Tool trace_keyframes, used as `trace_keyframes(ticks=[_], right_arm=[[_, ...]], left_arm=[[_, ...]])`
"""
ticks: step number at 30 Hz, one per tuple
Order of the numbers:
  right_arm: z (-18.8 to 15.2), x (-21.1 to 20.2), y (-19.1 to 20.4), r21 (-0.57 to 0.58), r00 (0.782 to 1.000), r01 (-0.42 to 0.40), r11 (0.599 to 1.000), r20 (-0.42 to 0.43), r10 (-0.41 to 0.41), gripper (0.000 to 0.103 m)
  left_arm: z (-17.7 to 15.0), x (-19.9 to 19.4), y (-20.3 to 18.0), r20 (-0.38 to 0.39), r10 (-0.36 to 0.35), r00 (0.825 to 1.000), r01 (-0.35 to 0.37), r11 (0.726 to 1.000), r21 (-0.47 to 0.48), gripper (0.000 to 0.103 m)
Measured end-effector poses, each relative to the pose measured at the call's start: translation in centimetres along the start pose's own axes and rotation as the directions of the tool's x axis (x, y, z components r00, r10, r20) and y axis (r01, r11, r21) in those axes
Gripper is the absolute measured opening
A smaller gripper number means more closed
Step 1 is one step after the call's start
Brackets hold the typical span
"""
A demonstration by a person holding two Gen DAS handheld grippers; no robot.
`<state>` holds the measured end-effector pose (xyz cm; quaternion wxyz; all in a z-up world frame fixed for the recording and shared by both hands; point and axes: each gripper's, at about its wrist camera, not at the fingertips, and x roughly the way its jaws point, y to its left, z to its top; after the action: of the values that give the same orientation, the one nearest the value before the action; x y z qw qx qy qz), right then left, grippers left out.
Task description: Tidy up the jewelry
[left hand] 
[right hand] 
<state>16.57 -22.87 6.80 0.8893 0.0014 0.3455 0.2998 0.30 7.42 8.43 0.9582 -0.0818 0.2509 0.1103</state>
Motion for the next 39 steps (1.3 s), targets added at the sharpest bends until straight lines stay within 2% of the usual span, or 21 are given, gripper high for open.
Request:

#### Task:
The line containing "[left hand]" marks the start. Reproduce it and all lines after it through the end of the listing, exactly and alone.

#### Exercise result:
[left hand] 
[right hand] 
<state>16.57 -22.87 6.80 0.8893 0.0014 0.3455 0.2998 0.30 7.42 8.43 0.9582 -0.0818 0.2509 0.1103</state>
Motion for the next 39 steps (1.3 s), targets added at the sharpest bends until straight lines stay within 2% of the usual span, or 21 are given, gripper high for open.
Request:

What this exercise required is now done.